Does racism still exist in America? Absolutely. But what we’ll often find today isn’t as much of the overt racism as exhibited by those who call for a ban on a certain religious group, but the more subtle forms of discrimination that keep various segments of society out of specific power structures and areas of influence. And of course, the ability for some to make openly bigoted statements and get away with it virtually unscathed, while others merely highlight structural inequities and must apologize for it and hold beer summits.

Trump and his sidekick Pence (who would like us to believe the GOP nominee is just flawed and we should forgive and move on) confirm the notion that as a white male you can make any kind of unwarranted, racist or outlandish statement with no factual backing, then 6 months later claim that it’s no longer your position and never truly be held responsible – at least not in any real substantive way. Whereas marginalized groups and minority groups are required to denounce the actions and statements that they have nothing to do with. For example, whenever a horrific attack by a supposed Muslim terrorist takes place, all 1.6 billion Muslims across the planet must denounce and speak on it even though we had nothing to do with it. If someone marching against police brutality allegedly called cops pigs, or if violence broke out somewhere at a protest, the entire Black Lives Matter movement gets lumped in with the actions of a few in order to delegitimize their concerns and the movement itself.

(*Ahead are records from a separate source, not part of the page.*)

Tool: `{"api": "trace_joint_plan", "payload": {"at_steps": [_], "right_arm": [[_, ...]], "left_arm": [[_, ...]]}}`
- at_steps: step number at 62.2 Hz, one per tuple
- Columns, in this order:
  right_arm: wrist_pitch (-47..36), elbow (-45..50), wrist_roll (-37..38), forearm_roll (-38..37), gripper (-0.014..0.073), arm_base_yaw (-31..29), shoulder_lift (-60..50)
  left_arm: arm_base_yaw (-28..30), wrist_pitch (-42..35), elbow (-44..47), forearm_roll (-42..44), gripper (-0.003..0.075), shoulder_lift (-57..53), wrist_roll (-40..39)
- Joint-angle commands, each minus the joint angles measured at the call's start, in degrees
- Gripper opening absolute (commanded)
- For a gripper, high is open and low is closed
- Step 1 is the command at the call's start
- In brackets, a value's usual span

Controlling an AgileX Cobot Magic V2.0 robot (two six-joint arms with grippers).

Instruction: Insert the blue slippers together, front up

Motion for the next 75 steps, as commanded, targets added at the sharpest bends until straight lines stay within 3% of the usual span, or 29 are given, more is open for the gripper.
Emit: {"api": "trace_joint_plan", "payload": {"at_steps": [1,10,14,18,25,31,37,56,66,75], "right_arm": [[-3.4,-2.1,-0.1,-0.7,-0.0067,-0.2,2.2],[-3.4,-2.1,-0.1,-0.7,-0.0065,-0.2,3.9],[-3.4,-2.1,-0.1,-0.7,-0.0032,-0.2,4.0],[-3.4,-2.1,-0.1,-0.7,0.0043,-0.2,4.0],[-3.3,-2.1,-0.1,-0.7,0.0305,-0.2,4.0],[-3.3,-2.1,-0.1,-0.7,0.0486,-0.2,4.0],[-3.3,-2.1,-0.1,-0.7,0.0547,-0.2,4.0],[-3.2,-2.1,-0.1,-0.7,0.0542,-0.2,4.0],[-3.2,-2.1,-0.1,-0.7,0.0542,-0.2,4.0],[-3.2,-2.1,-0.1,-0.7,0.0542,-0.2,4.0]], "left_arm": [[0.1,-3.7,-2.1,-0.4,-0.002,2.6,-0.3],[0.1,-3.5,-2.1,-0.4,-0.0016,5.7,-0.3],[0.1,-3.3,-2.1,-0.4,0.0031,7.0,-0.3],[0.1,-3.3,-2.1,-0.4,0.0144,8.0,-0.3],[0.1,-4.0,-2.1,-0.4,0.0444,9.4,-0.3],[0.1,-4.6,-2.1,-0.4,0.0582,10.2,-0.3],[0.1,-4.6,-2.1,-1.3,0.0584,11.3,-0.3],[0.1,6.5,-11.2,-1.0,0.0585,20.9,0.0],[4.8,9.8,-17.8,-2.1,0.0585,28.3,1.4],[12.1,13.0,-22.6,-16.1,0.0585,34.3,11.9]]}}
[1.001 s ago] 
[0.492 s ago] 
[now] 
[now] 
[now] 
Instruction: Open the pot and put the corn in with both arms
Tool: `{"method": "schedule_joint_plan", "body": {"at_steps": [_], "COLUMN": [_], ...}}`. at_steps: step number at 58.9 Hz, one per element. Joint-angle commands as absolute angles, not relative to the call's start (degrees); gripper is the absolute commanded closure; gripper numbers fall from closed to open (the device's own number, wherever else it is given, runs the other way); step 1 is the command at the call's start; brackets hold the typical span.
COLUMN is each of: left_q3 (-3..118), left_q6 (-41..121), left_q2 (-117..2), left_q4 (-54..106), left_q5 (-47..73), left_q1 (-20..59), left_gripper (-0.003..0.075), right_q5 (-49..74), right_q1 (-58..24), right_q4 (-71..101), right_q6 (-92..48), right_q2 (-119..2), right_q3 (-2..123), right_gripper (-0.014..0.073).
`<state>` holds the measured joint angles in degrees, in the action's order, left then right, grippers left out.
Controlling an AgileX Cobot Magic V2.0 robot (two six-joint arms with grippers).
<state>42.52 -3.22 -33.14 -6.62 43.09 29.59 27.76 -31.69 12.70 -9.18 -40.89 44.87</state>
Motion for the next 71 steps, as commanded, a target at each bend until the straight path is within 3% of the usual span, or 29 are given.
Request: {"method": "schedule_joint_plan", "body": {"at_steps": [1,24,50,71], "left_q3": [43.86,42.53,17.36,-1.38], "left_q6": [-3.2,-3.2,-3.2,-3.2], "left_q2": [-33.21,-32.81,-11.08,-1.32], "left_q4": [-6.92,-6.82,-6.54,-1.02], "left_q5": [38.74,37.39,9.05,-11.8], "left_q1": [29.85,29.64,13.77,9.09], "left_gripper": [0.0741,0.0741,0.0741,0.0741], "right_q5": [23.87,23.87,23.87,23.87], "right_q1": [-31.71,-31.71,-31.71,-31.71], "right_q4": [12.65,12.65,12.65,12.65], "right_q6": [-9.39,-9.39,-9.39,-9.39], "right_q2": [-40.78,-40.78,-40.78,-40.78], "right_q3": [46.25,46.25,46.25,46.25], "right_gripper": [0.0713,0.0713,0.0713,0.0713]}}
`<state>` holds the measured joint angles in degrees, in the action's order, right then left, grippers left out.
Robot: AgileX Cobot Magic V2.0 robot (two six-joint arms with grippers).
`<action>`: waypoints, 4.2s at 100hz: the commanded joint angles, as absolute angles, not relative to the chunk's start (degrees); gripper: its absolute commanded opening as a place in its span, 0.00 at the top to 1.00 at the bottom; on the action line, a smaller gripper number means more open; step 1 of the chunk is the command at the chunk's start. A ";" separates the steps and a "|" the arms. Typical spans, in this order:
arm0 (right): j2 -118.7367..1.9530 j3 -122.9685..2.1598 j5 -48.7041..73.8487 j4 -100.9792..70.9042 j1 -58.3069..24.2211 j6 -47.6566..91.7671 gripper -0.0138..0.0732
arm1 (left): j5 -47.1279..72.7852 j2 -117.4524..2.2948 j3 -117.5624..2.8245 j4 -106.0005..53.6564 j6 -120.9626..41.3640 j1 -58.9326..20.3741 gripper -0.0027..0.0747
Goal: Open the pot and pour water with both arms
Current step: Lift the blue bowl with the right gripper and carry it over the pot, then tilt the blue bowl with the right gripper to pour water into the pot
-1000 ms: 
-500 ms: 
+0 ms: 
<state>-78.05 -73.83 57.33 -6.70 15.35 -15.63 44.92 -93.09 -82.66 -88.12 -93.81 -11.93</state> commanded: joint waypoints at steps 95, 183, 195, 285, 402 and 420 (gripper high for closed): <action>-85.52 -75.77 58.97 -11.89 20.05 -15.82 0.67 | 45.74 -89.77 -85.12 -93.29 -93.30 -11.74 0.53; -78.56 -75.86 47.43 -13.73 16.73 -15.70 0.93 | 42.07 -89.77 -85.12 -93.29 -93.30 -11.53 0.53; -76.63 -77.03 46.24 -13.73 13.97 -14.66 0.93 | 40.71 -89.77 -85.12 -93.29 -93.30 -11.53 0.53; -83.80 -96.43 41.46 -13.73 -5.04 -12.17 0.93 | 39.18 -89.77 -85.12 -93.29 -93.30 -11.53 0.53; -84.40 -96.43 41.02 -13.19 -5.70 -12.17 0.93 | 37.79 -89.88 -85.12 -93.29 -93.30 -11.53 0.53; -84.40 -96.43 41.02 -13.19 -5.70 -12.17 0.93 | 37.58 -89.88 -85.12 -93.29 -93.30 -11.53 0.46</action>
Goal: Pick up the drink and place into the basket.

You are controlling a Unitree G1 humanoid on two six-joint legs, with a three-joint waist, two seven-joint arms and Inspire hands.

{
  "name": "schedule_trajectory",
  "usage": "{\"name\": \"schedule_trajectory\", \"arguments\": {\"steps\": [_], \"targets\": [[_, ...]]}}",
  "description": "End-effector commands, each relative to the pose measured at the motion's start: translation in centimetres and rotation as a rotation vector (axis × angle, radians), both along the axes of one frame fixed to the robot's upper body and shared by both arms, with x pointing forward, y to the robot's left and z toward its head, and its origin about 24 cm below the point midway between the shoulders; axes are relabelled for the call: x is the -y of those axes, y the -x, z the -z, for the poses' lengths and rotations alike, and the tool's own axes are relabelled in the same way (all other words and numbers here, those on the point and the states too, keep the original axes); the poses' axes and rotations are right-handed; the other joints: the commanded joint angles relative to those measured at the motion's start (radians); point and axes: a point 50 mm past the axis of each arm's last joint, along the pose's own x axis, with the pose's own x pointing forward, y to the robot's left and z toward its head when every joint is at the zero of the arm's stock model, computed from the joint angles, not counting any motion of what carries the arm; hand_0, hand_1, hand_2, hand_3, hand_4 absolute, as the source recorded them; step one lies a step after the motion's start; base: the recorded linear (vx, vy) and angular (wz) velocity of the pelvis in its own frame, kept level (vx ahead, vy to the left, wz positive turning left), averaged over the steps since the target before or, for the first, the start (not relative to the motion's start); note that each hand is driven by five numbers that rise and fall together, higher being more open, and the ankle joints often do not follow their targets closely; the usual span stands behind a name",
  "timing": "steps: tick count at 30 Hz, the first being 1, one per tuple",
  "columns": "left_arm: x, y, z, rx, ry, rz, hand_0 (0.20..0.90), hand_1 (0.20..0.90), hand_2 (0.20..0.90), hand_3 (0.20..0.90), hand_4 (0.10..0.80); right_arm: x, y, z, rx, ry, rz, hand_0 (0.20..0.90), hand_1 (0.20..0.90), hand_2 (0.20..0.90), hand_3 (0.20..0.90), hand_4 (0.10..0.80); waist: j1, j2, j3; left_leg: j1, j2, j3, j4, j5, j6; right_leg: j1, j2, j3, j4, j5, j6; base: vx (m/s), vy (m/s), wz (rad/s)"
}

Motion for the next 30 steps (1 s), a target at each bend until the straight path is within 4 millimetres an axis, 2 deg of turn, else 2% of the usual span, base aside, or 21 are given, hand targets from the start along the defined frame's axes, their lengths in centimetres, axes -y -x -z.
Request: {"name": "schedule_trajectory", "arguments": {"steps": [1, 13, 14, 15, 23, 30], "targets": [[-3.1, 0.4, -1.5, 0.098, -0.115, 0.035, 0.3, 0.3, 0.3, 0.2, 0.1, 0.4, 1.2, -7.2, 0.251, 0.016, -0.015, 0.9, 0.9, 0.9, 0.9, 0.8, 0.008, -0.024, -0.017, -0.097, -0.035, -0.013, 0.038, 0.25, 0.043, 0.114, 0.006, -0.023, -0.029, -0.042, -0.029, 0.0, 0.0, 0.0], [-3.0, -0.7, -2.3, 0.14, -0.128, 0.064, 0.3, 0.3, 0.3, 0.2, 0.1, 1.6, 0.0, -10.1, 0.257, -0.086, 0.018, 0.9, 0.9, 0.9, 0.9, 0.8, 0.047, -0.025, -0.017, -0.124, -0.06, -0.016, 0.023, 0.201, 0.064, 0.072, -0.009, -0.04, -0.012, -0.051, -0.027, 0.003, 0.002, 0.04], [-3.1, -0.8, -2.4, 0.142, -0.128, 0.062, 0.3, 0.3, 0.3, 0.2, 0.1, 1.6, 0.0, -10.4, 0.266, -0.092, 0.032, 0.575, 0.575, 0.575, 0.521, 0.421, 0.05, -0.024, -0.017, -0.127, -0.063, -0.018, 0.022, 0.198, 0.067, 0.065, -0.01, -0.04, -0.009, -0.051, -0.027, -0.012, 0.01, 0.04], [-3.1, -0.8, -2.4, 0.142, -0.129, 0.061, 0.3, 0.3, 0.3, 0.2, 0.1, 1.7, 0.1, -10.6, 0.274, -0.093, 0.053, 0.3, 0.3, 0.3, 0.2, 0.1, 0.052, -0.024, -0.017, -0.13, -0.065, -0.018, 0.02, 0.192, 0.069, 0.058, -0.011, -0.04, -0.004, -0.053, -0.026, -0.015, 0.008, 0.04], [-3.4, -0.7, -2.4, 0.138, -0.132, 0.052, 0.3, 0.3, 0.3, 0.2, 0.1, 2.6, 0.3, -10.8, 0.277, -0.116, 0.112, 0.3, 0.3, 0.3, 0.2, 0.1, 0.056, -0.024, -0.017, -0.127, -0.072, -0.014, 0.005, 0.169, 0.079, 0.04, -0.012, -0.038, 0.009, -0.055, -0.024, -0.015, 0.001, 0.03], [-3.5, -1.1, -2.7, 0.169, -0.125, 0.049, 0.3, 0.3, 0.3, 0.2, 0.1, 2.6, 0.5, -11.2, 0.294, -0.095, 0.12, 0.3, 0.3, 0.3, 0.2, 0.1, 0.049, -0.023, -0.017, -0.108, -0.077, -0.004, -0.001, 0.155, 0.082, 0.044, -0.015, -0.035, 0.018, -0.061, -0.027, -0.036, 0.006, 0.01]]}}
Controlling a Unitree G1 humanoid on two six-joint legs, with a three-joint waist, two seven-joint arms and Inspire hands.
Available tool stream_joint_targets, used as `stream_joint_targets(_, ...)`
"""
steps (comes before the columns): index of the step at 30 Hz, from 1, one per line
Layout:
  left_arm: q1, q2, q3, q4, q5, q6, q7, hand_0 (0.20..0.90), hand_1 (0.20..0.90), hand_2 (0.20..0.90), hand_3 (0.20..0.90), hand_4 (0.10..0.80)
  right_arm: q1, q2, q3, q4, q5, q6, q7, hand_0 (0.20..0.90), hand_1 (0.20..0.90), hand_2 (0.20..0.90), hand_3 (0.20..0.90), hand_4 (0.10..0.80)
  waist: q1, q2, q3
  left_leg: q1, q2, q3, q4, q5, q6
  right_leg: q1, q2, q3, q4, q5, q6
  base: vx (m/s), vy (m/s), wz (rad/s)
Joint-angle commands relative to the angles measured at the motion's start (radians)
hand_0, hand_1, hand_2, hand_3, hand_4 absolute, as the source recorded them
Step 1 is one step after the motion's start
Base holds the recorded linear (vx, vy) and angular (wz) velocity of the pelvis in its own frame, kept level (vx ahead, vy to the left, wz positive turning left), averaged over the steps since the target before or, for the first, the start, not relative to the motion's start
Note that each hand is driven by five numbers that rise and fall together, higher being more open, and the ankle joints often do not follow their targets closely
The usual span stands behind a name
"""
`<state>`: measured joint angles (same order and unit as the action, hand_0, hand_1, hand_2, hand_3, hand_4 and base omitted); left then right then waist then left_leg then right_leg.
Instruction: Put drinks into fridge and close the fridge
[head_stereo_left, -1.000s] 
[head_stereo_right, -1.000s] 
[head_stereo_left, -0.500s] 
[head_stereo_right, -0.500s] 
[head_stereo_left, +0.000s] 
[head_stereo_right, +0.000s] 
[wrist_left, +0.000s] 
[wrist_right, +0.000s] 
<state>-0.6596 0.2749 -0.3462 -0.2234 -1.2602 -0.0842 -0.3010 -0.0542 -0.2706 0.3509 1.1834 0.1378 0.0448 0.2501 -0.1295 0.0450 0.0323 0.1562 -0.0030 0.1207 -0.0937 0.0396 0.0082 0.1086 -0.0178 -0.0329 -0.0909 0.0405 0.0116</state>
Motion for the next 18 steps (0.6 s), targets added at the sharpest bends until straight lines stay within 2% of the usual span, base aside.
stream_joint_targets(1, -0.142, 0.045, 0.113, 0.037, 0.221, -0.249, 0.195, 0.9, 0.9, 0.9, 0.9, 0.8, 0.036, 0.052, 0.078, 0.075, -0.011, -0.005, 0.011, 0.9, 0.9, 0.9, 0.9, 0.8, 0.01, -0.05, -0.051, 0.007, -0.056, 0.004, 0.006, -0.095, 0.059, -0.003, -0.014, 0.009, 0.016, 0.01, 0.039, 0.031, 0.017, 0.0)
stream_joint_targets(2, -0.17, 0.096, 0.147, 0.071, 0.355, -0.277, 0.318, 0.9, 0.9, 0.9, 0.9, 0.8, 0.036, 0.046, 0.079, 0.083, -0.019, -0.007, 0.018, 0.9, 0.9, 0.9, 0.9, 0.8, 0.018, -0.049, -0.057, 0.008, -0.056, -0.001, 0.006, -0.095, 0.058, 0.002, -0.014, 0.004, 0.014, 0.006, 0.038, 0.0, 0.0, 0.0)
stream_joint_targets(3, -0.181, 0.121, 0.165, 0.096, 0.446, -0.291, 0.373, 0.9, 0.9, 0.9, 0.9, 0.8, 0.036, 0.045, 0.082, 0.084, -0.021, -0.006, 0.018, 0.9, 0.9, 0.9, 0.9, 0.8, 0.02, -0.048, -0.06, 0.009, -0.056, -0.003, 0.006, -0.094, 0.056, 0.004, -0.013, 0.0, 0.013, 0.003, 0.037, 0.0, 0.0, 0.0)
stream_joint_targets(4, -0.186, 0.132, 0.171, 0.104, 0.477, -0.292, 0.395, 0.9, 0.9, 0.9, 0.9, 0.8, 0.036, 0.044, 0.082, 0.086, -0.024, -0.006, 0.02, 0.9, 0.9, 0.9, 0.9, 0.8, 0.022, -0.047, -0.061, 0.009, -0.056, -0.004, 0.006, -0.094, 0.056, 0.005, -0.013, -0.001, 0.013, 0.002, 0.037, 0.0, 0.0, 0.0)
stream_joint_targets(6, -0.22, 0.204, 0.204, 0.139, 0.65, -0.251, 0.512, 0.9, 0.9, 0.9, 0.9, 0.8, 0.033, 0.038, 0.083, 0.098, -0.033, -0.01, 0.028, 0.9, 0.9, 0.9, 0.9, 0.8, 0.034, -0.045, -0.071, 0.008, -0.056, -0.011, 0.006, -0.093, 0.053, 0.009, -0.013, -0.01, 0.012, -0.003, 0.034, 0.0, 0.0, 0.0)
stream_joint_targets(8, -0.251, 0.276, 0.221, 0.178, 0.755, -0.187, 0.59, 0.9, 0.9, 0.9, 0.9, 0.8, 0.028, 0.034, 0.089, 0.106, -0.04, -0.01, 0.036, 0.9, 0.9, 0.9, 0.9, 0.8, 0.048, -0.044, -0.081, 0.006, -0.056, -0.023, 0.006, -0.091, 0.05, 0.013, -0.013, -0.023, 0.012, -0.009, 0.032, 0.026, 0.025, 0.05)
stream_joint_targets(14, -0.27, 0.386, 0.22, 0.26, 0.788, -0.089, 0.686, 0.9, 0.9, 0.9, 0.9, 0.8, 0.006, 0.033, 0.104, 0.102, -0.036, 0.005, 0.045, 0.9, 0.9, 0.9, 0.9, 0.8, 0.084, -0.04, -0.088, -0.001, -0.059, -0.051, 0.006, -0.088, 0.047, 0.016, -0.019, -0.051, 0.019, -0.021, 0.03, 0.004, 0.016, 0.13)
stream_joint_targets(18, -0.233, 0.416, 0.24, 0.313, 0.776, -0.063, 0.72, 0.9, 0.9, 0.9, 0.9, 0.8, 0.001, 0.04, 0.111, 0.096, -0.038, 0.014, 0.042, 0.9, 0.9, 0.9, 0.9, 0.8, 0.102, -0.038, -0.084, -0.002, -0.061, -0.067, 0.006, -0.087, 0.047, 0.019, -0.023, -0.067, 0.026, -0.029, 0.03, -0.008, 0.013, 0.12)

On the flipside, when a Dylann Roof, or a Robert Dear commits murder or attempts to blow something up, or when a Donald Trump makes an offensive claim, they are judged as individuals. People of color and religious minorities are not afforded the same benefit of the doubt. Yet another example of privilege.

For the Republican ticket to hold out the position that Trump no longer harbors the same views he did earlier and we should all just move on is a slap in the face to immigrants, Mexicans, Latinos, Blacks, Muslims, women and anyone else he demonized along the way to the top. As I’ve written and discussed extensively, hate crimes against Muslims or those perceived to be Muslim are at their highest level since right after the 9/11 attacks. There have been several studies correlating a direct link between a rise in hate crimes and this campaign cycle (the State University of California, San Bernardino even estimates that hate crimes against American Muslims were up 78% in 2015 alone).

That is not something we should just ‘move on from’. If we as a society truly want to live up to our principles and continue actually moving forward, then that requires all of us calling out bias, xenophobia – and privilege - wherever it may lurk and at the very least not giving it a national platform to prominence. Trump and Pence need to comprehend that no, we’re not just going to move on as if the vitriol was nothing and as if there weren’t real life consequences because of it. They must answer for everything, including the toxic environment we now find ourselves in.

In other words, think it’s time we all tell Trump and Pence to check their white male privilege at the door.